Information shown:
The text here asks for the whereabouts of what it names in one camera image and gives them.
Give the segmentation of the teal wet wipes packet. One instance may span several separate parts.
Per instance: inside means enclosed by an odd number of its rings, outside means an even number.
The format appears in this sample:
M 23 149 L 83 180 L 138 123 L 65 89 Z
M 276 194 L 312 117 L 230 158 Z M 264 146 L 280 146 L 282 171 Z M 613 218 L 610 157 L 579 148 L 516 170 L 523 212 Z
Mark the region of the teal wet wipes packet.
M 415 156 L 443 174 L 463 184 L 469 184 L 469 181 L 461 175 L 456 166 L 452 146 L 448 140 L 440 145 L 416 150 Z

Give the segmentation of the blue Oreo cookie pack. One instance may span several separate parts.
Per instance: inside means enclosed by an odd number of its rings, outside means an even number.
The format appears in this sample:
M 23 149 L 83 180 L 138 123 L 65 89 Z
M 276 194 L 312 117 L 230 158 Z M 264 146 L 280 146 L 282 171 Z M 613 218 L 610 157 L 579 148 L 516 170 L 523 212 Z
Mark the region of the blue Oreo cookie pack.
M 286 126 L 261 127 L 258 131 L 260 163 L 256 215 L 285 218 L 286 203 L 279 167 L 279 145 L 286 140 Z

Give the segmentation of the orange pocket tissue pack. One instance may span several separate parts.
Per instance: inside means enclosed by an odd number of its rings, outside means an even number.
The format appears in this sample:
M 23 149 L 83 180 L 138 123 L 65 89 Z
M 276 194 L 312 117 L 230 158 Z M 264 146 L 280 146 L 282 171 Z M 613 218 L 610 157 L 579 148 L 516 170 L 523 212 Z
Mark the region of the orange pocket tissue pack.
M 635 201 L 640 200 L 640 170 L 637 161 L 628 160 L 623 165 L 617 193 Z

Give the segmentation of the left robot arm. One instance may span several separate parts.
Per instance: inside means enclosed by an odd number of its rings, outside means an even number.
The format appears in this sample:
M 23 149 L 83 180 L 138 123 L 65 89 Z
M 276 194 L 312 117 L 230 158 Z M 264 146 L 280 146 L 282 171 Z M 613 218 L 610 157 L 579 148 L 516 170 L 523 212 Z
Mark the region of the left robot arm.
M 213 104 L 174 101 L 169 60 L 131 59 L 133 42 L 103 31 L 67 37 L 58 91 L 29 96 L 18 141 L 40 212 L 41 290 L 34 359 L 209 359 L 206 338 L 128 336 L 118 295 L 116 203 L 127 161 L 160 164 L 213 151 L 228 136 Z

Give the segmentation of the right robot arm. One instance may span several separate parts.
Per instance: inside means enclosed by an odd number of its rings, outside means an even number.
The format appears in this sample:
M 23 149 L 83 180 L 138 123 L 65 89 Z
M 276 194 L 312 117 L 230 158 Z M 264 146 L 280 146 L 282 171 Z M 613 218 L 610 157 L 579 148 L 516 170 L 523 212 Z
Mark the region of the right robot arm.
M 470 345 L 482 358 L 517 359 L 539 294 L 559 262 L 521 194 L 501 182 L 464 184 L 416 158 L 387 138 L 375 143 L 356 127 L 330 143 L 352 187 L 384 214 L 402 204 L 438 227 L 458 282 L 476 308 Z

Description of the task: Search the records for the word "separate" and copy out every line that holds it.

Output of the exercise:
Give the segmentation of the teal wet wipes packet. One instance may span several separate parts.
Give the segmentation of the blue Oreo cookie pack. One instance may span several separate parts.
Give the segmentation of the orange pocket tissue pack. One instance may span several separate parts.
Give the segmentation of the left robot arm. One instance may span several separate parts.
Give the segmentation of the right robot arm. One instance may span several separate parts.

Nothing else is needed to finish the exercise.